§ **Dataset section**:
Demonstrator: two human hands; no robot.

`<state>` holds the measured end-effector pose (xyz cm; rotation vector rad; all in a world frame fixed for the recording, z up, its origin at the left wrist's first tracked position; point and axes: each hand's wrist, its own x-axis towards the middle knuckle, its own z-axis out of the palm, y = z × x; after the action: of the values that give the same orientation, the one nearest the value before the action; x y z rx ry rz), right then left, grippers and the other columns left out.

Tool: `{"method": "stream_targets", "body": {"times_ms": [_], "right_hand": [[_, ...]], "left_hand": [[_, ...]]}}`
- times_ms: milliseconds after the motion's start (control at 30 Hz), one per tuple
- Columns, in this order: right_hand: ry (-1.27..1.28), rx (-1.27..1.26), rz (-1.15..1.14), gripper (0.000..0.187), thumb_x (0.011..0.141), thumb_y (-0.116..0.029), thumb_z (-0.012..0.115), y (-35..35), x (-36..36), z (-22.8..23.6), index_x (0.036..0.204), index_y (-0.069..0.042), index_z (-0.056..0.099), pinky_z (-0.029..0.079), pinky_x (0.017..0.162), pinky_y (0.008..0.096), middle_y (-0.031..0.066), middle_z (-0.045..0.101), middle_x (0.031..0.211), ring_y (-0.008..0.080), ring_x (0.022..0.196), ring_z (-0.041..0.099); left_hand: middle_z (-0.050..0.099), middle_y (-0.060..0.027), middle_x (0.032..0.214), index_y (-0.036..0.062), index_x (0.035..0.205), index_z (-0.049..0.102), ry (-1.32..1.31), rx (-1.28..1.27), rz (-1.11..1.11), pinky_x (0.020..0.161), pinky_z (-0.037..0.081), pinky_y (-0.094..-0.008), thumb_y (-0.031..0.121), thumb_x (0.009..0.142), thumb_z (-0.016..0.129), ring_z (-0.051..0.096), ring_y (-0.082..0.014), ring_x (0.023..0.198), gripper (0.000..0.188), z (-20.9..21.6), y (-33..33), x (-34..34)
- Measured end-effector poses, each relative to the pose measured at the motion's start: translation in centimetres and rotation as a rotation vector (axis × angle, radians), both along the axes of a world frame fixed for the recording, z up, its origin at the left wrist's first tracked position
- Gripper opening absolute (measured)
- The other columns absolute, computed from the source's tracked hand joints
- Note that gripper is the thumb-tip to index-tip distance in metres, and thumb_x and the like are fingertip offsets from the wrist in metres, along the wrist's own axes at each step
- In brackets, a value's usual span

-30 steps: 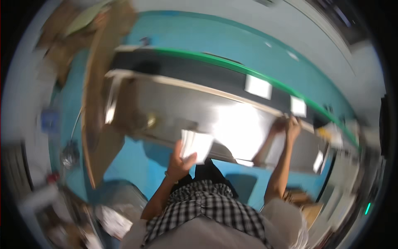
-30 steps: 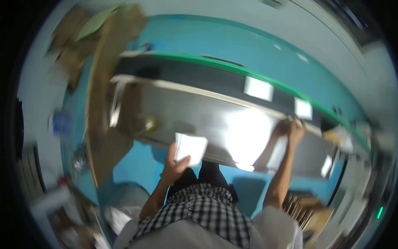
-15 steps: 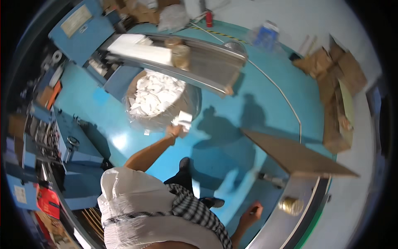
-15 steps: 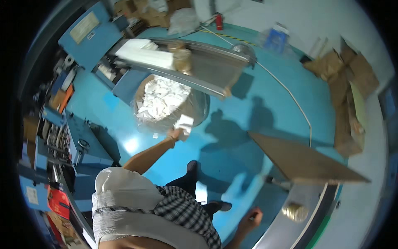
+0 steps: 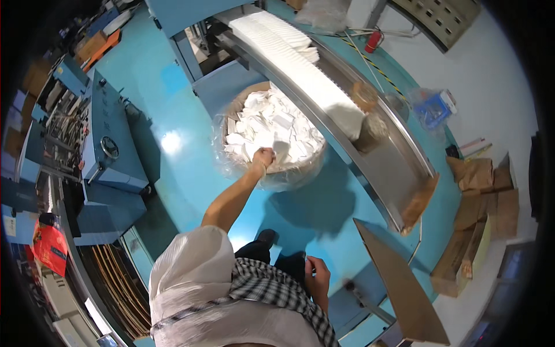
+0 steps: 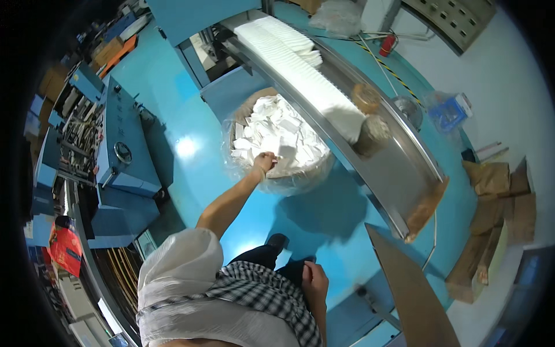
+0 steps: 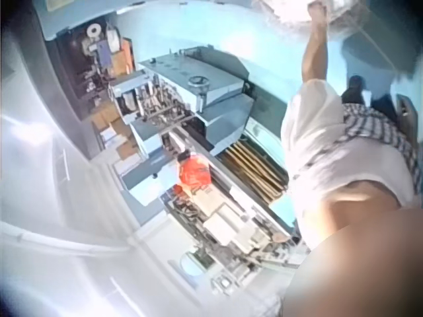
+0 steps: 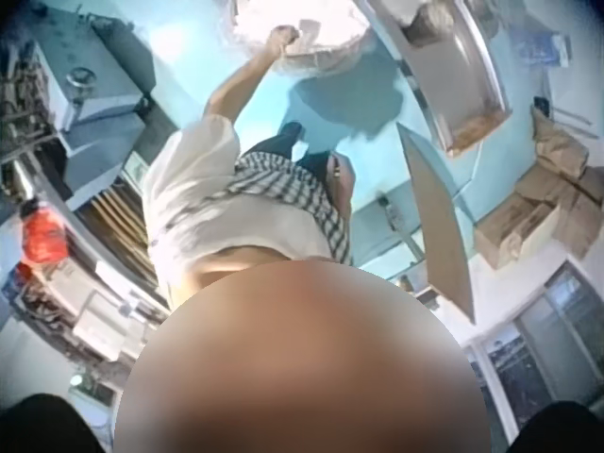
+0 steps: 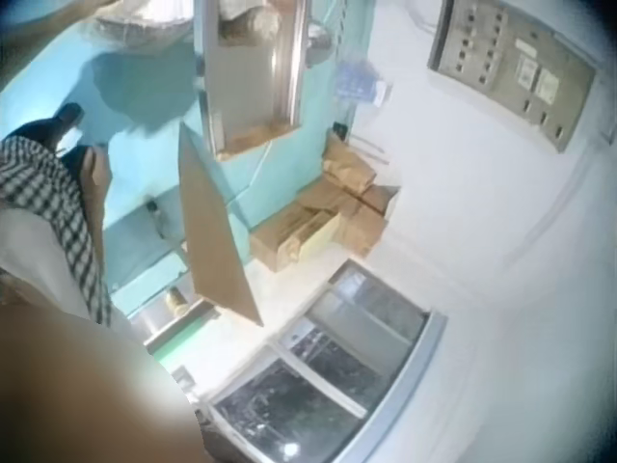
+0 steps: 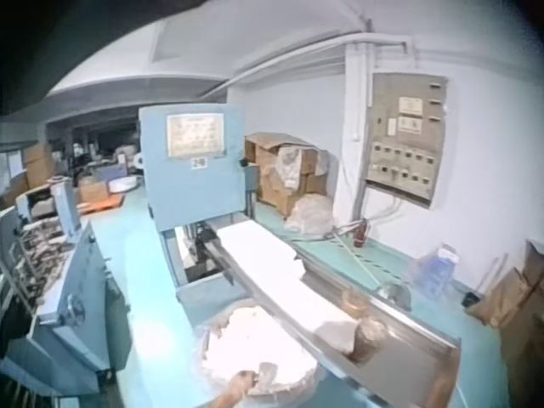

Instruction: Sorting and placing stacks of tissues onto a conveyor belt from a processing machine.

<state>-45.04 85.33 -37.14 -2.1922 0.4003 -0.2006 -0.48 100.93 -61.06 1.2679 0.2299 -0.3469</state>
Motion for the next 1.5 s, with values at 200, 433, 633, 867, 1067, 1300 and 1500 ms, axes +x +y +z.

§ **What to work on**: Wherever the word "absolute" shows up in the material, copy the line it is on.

§ **Answer**:
- Gripper opening absolute (measured)
- The other columns absolute, computed from the source's tracked hand joints

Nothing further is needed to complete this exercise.